Abstract

Atrial fibrillation (AF) is the commonest sustained cardiac arrhythmia. It is responsible for 30% of hospital admissions for arrhythmia and is a common cause of stroke. Its prevalence increases with age (0.5%: 50–59 years; 8.8%: 80–89 years), with an incidence of 0.2% per year in men aged 30–39 years and 2.3% per year in men aged 80–89 years. It may be associated with cardiac pathology such as rheumatic heart disease, coronary heart disease (CHD), hypertension and cardiomyopathies. When found without such associated conditions, it is called ‘lone’ AF. It frequently complicates non-cardiac conditions such as hyperthyroidism, fever, the post-surgical period, hypoxia and acute ethanol intoxication.
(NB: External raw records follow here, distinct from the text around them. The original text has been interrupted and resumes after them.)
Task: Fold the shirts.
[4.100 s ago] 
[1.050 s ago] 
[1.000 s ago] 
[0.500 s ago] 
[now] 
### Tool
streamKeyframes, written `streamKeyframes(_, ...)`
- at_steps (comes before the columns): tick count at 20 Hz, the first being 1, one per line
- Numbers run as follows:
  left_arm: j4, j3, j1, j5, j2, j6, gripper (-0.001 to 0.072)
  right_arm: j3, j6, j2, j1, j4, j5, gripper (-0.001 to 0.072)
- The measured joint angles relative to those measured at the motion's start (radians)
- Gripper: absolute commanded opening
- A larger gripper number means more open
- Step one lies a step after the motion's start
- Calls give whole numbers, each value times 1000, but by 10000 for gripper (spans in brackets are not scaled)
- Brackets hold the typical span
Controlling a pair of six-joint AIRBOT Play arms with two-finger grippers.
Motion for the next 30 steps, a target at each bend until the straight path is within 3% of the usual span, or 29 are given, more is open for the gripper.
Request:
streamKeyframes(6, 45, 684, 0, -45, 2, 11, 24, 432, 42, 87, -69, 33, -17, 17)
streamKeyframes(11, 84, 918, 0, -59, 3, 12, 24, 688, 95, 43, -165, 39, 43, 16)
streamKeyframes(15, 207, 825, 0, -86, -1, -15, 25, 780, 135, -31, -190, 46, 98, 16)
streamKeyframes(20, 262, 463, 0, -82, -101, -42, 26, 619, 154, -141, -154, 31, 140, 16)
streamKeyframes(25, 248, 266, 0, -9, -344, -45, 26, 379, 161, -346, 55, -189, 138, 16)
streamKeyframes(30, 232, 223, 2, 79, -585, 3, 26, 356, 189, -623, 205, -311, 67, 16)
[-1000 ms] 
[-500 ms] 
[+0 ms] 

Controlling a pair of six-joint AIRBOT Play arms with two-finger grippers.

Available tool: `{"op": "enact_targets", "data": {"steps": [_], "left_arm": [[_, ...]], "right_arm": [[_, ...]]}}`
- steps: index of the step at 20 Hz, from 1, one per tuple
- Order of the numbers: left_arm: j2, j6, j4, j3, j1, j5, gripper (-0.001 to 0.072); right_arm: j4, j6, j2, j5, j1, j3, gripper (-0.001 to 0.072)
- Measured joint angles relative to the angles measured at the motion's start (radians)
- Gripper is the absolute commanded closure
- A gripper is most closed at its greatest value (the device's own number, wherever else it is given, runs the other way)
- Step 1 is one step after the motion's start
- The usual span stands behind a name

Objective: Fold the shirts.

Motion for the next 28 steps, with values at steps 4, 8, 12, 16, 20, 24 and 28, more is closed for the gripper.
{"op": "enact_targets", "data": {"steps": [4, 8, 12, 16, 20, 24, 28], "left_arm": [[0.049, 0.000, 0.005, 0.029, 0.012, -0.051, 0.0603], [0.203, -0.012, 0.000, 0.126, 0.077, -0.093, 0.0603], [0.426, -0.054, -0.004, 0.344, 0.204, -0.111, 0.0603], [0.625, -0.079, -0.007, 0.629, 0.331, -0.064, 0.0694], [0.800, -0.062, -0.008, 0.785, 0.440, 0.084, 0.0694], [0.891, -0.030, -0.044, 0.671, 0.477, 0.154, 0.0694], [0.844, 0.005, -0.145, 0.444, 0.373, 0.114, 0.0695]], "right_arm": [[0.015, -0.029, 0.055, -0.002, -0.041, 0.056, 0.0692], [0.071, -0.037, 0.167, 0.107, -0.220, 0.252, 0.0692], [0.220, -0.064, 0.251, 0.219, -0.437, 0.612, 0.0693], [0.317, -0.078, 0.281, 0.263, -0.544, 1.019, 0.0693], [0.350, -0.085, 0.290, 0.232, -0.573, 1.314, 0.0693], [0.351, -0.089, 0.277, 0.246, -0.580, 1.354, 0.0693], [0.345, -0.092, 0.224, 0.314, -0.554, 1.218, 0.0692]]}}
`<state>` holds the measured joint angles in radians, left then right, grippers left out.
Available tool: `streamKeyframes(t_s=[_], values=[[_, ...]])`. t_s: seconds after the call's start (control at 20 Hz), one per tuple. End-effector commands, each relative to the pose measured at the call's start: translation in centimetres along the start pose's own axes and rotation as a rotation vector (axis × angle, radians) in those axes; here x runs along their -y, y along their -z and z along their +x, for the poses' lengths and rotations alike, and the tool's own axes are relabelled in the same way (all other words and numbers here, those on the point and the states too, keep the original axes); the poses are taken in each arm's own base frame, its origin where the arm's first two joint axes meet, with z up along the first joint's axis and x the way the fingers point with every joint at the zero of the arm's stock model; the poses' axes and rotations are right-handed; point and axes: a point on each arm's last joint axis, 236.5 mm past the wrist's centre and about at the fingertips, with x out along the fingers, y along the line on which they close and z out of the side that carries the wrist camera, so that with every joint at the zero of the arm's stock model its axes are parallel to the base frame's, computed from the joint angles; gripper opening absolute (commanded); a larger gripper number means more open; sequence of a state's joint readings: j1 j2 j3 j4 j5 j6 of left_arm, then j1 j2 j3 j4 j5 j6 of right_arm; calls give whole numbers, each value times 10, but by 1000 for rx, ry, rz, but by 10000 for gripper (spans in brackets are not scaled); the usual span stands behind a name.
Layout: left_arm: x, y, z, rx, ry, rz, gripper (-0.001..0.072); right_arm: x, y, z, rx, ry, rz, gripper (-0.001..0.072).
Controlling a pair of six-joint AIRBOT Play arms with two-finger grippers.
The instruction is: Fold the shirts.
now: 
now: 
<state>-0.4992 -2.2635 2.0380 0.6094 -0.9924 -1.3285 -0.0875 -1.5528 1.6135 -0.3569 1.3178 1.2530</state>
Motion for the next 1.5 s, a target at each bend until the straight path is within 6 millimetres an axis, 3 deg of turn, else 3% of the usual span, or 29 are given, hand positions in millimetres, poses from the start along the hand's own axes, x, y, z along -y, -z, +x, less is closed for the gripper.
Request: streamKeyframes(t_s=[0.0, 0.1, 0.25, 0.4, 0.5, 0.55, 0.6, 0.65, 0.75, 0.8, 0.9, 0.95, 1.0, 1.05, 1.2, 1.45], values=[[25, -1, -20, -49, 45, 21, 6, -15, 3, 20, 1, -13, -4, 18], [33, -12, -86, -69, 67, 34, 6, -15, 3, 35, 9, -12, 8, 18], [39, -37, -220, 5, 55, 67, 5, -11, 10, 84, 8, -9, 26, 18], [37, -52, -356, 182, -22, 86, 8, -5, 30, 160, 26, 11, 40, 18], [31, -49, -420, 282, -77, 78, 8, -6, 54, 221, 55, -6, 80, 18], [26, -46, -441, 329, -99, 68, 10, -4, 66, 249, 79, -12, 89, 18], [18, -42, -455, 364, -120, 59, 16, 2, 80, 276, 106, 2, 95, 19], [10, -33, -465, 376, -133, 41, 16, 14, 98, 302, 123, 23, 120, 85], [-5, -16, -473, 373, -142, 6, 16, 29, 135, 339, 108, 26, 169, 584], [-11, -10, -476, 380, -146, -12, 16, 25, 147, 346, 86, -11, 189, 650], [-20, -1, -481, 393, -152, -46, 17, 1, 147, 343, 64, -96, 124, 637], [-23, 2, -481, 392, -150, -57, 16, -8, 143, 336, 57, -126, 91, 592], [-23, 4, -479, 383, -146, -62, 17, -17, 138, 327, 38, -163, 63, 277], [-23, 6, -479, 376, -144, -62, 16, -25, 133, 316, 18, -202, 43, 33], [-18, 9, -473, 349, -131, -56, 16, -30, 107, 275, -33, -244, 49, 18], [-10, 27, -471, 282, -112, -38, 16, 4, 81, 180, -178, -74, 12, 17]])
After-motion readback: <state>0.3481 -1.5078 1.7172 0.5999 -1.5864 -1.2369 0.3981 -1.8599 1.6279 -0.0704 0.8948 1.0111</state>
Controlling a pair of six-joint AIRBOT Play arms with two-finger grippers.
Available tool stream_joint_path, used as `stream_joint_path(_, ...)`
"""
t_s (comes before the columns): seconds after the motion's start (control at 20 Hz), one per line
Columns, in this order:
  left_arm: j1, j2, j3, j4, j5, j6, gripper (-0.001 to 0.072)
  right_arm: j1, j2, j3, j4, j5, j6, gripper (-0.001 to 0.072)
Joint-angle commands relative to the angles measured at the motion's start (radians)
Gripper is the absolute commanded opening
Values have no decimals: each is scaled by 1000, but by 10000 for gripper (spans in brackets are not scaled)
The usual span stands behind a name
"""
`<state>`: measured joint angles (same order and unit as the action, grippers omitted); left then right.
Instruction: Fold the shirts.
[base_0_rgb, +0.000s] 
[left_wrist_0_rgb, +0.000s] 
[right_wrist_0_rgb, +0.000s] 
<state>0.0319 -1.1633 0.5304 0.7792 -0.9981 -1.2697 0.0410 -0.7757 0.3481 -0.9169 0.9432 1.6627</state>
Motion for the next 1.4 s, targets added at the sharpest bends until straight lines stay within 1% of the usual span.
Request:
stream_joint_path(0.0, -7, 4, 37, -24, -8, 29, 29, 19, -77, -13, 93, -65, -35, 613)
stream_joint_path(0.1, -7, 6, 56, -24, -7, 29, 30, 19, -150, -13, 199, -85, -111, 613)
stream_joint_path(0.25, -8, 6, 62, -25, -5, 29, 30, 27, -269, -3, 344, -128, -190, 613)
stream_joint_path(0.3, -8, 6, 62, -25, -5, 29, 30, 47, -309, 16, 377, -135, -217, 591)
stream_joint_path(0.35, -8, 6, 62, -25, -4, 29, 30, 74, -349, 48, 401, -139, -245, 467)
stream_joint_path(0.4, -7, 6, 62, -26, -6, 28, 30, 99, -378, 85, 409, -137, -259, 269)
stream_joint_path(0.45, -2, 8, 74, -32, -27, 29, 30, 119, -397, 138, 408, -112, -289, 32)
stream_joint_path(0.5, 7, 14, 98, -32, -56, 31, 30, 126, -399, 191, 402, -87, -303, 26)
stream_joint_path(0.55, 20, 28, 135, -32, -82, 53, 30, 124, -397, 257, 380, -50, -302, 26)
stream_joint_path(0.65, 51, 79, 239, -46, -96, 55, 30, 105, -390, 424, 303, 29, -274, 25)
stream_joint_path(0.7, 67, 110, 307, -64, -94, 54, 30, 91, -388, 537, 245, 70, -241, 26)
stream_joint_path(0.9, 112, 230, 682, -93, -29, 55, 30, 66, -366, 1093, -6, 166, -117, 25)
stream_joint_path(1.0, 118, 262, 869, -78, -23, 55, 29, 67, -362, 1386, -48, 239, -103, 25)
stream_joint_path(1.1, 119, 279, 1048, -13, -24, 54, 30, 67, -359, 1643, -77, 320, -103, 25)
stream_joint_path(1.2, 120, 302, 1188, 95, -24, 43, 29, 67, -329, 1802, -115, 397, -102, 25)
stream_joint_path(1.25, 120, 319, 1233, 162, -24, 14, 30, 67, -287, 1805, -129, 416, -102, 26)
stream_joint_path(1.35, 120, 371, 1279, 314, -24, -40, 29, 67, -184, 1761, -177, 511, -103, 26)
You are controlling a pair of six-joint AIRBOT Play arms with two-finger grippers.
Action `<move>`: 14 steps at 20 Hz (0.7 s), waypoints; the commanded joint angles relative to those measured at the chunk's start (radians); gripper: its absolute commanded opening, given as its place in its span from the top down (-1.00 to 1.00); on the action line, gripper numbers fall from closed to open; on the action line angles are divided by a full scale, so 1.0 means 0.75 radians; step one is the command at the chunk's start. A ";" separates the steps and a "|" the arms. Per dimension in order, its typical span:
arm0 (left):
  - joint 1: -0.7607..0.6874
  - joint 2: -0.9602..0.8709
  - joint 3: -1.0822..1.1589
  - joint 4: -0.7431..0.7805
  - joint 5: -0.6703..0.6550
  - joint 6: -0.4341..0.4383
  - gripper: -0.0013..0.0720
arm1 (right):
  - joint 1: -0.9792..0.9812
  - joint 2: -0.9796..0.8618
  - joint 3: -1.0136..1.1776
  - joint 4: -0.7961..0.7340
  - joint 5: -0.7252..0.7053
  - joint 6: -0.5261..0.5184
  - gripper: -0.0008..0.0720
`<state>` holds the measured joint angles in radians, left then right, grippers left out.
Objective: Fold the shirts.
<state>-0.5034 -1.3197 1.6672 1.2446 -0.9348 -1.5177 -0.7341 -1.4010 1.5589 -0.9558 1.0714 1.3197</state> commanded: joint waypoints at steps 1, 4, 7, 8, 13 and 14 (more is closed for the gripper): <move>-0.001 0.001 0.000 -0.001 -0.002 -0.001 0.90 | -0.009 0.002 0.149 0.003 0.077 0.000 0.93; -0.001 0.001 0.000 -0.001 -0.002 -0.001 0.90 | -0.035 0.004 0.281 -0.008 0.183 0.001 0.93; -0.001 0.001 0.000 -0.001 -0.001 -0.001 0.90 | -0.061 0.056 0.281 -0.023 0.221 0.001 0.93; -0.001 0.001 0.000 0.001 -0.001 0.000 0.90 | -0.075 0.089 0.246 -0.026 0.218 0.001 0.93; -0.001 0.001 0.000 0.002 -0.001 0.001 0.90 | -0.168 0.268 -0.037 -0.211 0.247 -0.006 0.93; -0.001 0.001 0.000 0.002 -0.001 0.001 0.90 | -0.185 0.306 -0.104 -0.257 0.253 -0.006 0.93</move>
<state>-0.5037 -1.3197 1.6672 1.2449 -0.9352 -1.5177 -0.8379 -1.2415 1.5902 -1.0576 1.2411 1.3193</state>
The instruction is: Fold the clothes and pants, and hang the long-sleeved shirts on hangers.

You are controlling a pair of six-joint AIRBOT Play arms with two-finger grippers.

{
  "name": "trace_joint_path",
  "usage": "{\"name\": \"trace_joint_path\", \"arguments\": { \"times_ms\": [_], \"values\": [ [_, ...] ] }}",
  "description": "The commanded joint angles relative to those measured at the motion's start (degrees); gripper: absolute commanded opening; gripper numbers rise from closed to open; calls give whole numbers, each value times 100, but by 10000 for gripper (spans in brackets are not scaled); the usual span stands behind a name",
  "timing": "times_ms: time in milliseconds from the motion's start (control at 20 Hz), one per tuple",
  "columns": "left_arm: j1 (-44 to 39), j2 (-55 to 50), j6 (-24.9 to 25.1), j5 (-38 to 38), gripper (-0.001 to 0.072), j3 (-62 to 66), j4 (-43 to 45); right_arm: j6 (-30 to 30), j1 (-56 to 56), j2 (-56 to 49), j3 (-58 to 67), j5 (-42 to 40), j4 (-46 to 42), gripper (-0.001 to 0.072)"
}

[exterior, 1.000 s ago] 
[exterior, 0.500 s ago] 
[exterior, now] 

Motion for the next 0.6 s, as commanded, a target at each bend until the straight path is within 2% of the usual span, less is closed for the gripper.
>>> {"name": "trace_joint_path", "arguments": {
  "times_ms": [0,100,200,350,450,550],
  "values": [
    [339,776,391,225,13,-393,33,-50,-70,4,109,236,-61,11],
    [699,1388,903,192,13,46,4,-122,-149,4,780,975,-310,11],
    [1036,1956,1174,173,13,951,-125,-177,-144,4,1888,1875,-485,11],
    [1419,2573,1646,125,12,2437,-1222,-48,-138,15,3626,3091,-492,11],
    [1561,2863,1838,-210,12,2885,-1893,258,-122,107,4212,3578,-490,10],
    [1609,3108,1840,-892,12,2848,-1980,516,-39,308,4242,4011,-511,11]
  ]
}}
In these situations, treatment of the underlying condition may be enough to restore sinus rhythm. However, chronic alcohol abuse can result in a dilated cardiomyopathy of which AF may be the presenting manifestation. The management of AF is changing rapidly, with developments in ablation techniques and implantable devices showing considerable promise. The concept that AF leads to ultrastructural remodelling of the atria, which then further encourages the recurrence and establishment of AF, promotes the application of these and other therapies earlier and more aggressively in the course of the disease than has hitherto been the case.